February 23, 2012 / 5:11 PM / 8 years ago

Dealtalk - Could government start selling RBS shares at a loss?

LONDON (Reuters) - The government should consider kick-starting the sale of its 45 billion pound stake in Royal Bank of Scotland at a loss to cut growing political interference and boost the appeal of the bank for private investors.

A pedestrian walks past an RBS branch in the City of London January 27, 2012. REUTERS/Suzanne Plunkett

That, at least, is the view of some analysts, bankers and investors who say bold action is needed to start the process.

RBS on Thursday reported a 2 billion-pound loss for last year, its fourth straight annual loss.

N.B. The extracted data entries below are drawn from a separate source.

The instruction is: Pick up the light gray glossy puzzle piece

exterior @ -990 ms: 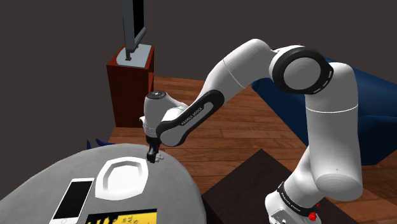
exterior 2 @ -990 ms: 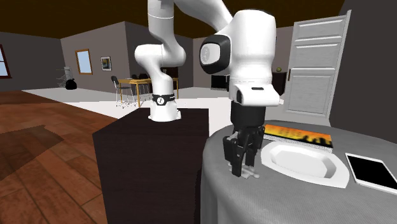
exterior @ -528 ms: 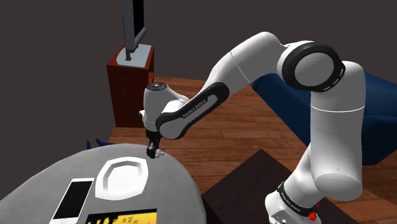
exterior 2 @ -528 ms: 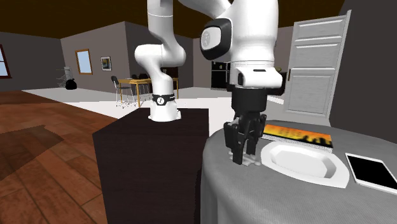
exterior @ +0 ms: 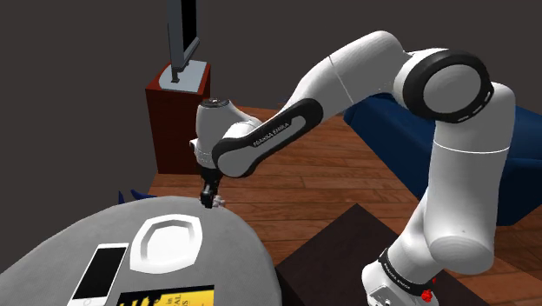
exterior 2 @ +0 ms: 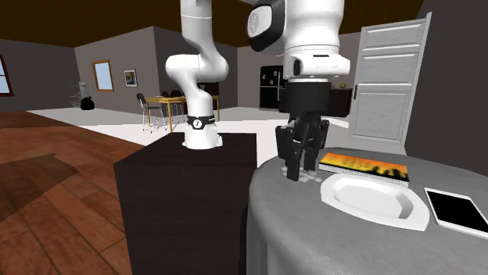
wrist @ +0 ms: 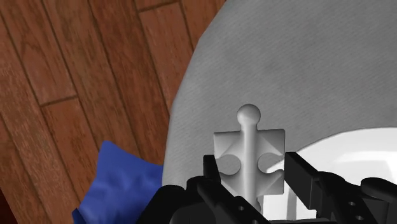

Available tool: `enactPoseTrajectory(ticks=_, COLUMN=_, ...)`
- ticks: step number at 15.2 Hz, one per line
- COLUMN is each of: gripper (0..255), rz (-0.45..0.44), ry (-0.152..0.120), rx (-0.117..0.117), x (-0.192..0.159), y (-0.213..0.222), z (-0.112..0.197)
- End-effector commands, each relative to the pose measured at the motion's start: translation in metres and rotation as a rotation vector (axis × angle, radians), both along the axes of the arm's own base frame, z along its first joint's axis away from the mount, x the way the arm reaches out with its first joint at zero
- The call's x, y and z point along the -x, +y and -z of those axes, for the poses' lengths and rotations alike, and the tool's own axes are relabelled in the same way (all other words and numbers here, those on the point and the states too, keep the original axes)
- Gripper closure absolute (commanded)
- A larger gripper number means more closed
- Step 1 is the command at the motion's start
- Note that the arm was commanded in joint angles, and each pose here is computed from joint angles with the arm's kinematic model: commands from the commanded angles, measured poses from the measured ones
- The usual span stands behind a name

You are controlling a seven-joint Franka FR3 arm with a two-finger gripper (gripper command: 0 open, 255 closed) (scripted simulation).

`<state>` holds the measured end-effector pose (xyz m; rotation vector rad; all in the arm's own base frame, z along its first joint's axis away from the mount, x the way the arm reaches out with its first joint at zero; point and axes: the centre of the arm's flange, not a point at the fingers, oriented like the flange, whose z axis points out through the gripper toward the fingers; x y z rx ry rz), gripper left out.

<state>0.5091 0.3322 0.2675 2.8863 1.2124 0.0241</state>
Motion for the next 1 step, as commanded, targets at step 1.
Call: enactPoseTrajectory(ticks=1, gripper=255, rz=0.000, ry=0.001, rx=0.000, x=-0.0006, y=-0.0001, z=-0.0023)
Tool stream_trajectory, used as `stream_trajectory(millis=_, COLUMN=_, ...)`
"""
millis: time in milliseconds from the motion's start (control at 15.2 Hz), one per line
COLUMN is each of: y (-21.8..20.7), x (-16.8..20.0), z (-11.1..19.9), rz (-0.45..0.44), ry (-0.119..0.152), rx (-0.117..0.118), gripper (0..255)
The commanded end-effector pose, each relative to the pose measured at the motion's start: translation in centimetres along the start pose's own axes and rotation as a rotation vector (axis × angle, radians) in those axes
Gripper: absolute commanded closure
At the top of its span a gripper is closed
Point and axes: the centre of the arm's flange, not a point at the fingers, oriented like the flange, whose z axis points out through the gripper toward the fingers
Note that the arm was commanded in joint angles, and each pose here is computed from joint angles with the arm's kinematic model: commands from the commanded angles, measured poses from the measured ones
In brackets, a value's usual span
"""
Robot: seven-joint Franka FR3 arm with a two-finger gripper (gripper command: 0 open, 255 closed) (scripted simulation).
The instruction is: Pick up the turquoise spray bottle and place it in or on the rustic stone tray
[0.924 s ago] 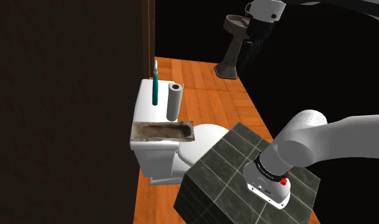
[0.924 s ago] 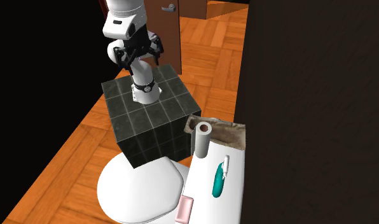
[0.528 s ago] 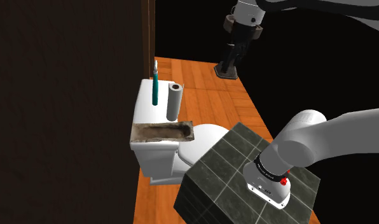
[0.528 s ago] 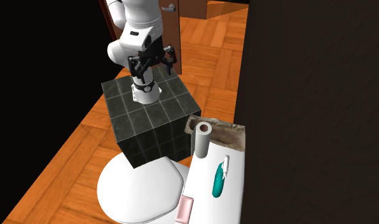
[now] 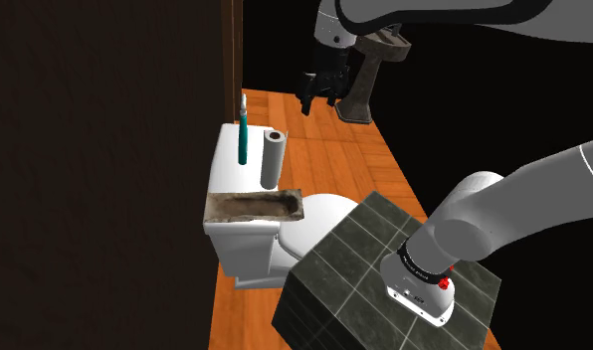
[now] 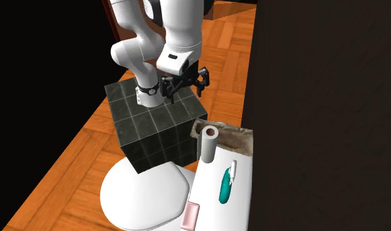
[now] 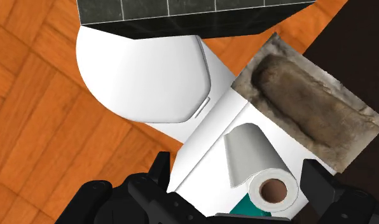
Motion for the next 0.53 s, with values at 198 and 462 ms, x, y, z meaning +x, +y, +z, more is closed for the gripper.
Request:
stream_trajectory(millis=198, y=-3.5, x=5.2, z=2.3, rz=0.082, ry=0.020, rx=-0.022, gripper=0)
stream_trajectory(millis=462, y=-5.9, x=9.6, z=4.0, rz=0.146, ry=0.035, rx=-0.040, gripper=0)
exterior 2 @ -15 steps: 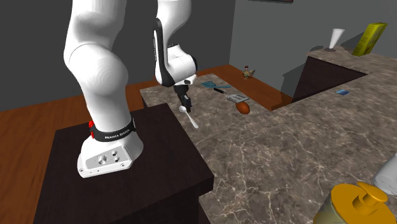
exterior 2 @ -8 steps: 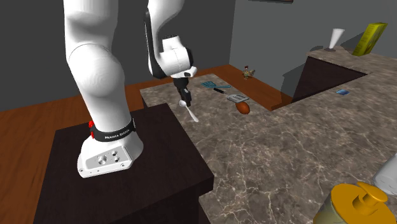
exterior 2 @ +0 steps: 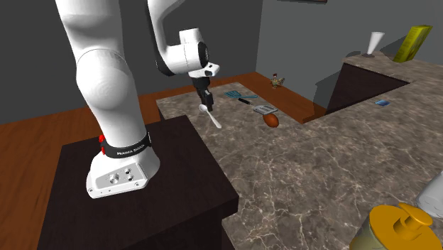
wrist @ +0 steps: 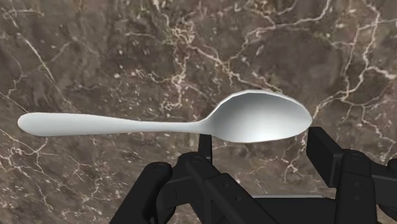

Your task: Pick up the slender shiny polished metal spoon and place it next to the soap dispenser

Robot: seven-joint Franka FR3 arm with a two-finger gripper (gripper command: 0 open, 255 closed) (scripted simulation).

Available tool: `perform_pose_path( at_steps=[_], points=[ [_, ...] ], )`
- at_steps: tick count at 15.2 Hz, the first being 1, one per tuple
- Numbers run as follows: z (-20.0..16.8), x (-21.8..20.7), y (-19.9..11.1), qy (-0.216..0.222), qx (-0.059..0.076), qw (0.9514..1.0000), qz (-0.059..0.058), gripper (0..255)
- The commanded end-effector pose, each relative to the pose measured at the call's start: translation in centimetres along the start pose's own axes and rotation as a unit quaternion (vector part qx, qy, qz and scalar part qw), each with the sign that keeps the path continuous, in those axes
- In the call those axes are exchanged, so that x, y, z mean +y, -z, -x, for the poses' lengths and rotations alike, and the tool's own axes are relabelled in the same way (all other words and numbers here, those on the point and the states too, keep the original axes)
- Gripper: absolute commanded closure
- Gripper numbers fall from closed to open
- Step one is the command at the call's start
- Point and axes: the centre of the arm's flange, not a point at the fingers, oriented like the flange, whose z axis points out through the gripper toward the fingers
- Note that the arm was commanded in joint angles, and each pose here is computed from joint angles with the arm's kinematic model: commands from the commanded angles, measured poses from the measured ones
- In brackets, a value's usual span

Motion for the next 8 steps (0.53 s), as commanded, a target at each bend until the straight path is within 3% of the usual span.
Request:
perform_pose_path(
  at_steps=[1, 8],
  points=[
    [-0.2, 0.0, 1.0, -0.001, -0.001, 1.0000, 0.000, 255],
    [-0.8, 0.1, 4.7, -0.001, -0.001, 1.0000, 0.000, 255]
  ],
)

Taxpayers are sitting on a 20 billion-pound paper loss on their 45.5 billion pound rescue of RBS, after bailing it out in 2008 to save it from collapse. It left Britain with an 82 percent stake.

Hester was brought in to oversee what he dubbed the biggest ever bank restructuring, and he is three years into a five-year plan to turn the bank around.

Britain paid an average of 50 pence for each of the 90 billion shares it bought. When the shares rallied to over 58p two years ago it sparked optimism that UK Financial Investments, the body that holds the shares, would soon start the sale process and make a tidy profit in the process.

But Britain then unveiled plans to shake up banks to make them safer but less profitable. Unlike the United States, it did so before it had recovered its cash from the banks. Alongside other grim regulatory and economic news, bank shares slumped.

RBS shares have risen by more than a third this year, but even after a 3 percent rise on the day on Thursday they lag at 28p, some 44 percent below the taxpayer purchase price.

“The government must recognise that it is better to sell RBS for less than its ‘in price’ of 50p because the political cost of carrying it is now too high,” said Manus Costello, analyst at Autonomous Research in London.

But the process is complex and potentially arduous, and is likely to take at least 18 months, Costello said in a note for clients this month entitled “Something must be done.”

He sets a five-part plan, involving a major restructuring of RBS’s complex capital structure and a need to get approval from European competition regulators to change the share structure. Then RBS should sell its U.S. business Citizens to deliver almost 9 billion pounds of extra capital and use it to buy back the government’s shares.

Helping the process, Costello said, is that while the taxpayer shares were bought at an average of 50p, the investment sits on the government’s books at 41p a share due to complex national accounting rules.

A fund manager who holds RBS shares said any sign the government was considering an exit route would be good news.

“They always said they would start the process early, and it would be a good idea if they got out there and started to test potential market demand,” he said, advocating a measured, incremental sales process rather than a substantial offload.

TIMEBOMB

Most analysts and investors see the sale of Britain’s stake in RBS as years away, however.

The bank is not alone in facing that prospect. Britain also holds a 40 percent stake in Lloyds after a 20 billion pound rescue, while Commerzbank’s hopes of getting rid of the German state as a part-owner have been delayed, and the state may even have to pump in more cash. No fast exit is expected there, government sources have said.

But several of RBS’s top investors have said they are increasingly concerned about the government’s interference.

Some reckon the government should scrap UKFI and put its RBS and Lloyds shares under the Treasury’s direct control.

A recent row over pay for executives and banks has sharpened that view, increasing the politicisation of the bank.

Getting value out of RBS has prompted other proposals, including one that the shares should be given away to taxpayers to maximise future returns and reward the public for the bailout. But most have quickly been dismissed.

The bank’s bosses say the share sale is out of their hands.

Their task was to make the bank “safe, sound and commercially attractive” so investors would want to buy them, RBS Chairman Philip Hampton said after Thursday’s results. UKFI had not given any indication that it planned to start selling, he said.

Bankers said other reasons to consider selling shares at a loss would be to improve liquidity in the shares, increase its shareholder register to demonstrate to private investors it is a viable, standalone investment, and to test the water for what will be a multi-year process.

The average daily value of trading in HSBC shares was more than five times the RBS average last year, and trading in Barclays shares was almost four times and even for Lloyds it was 2.5 times as high, according to Reuters calculations. Investors prefer the most liquid stocks.

Although RBS remains loss-making, the bank has taken 42 billion pounds of “clean-up costs” in the past three years as it has shed more than 700 billion pounds of more risky assets.

“We had to defuse the biggest timebomb in banking balance sheet ever assembled. And the irony is the faster we reduce risk, the greater the losses we produce,” Hester said.